PostHeaderIcon In sella agli alisei

 

Il nostro giro del mondo in barca a vela percorre essenzialmente le rotte tropicali, nella fascia compresa fra i 30° di latitudine nord e i 30° di latitudine sud, dove le temperature sono miti, la navigazione - tutto sommato - facile e la meteorologia favorevole a condizione di rispettare il ritmo delle stagioni.
In genere, lungo questa rotta, dominano gli Alisei, venti che soffiano tutto l’anno da est verso ovest. Quindi, per chi naviga da est verso ovest, con comode andature di poppa. Sin dai tempi delle grandi scoperte, questi venti, costanti e affidabili, aprirono un varco al commercio marittimo. Non é un caso che venissero chiamati “trade winds” o venti del commercio. Il problema che stiamo però affrontando ora in vista del nostro rientro in Mediterraneo, é legato non solo alla minaccia dei pirati somali nel golfo di Aden, bensì pure alla meteorologia nell’oceano Indiano, che si rivela un po’ più anomala. Infatti, l’Aliseo, c’é solo sotto l’Equatore. Più a nord (nell’area dove ci servirebbe per puntare verso il Mar Rosso) ci sono i Monsoni, venti meno prevedibili. Si tratta di venti stagionali, generati dal diverso riscaldamento delle masse continentali di Australia, India e Africa. Ogni sei mesi ruotano, intercalati da lunghi periodi di calma che nell’Indiano settentrionale possono dare origine a groppi con forza di burrasca. Da maggio a settembre prevale il Monsone di Sud-Ovest che soffia dall’Africa verso l’Asia. È un vento deciso, sui 20-25 nodi che porta con sé aria umida e calda, temporali anche violenti, rovesci e mare mosso. Il Monsone di Sud-Ovest é seguito da un periodo di calme che dura da ottobre a novembre. Poi, da dicembre ad aprile arriva il Monsone di Nord-Est, più regolare e moderato (sui 20 nodi), porta con sé aria più asciutta, cieli sereni e mare calmo. Il periodo compreso fra dicembre e aprile é quindi quello più favorevole per attraversare l’Oceano Indiano e risalire il primo tratto del Mar Rosso.

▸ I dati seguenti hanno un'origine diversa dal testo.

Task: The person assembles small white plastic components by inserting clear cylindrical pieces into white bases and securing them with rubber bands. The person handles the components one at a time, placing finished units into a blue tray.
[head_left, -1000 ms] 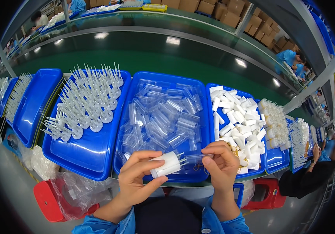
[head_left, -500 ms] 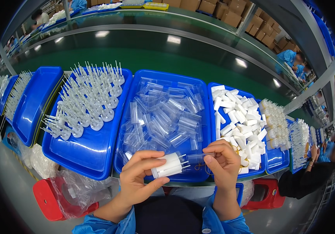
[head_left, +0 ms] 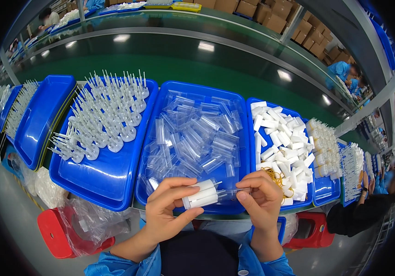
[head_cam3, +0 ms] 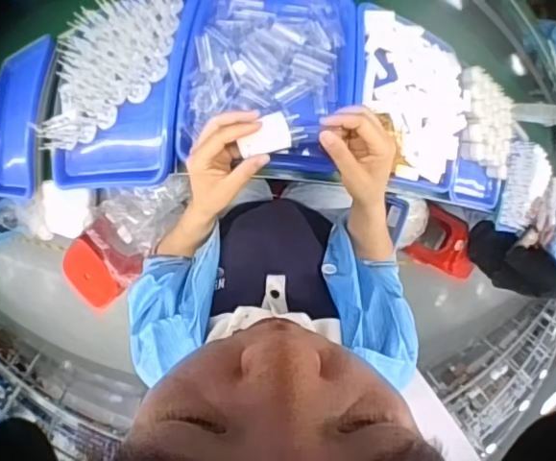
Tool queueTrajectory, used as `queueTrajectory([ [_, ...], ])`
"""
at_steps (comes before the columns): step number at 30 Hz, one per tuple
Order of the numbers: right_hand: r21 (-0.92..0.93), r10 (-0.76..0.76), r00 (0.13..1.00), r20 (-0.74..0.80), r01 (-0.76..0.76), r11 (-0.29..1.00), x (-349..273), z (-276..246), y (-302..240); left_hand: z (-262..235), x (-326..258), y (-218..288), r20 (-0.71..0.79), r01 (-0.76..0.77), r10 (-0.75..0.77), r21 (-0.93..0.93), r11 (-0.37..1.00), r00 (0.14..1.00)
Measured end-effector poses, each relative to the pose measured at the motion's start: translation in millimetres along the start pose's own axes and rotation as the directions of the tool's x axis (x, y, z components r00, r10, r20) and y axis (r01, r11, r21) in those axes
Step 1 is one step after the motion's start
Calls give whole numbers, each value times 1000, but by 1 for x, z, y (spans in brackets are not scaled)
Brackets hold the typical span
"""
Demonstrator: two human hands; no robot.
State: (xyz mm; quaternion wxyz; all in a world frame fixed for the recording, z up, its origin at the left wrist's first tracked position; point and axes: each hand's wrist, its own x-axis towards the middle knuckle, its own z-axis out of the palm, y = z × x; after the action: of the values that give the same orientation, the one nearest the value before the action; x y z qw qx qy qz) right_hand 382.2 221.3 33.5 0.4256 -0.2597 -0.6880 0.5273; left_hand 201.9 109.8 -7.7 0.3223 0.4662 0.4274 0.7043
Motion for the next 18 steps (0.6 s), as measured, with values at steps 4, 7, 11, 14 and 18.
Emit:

Per questo, un tempo, le barche a vela che intendevano rientrare in Europa, convergevano tutte sulla costa occidentale dell’India verso novembre-dicembre e lì attendevano, ancorate in qualche baia, gli indizi dello stabilizzarsi del Monsone di Nord-Est con cui spiegare le vele e dirigere la prua sull’Oman, lo Yemen e il Mar Rosso, porta d’entrata in Mediterraneo.

Oggi  - purtroppo - non é più così. Quasi tutte le barche a vela, fatte salve rarissime eccezioni, preferiscono circumnavigare l’Africa per rientrare in Mediterraneo attraverso lo stretto di Gibilterra, piuttosto che affrontare il rischio di essere assaliti e magari presi in ostaggio dai pirati. Un dilemma che si presenta anche a noi, desiderosi di riabbracciare i miei genitori che abitano sulle sponde del Mar Rosso.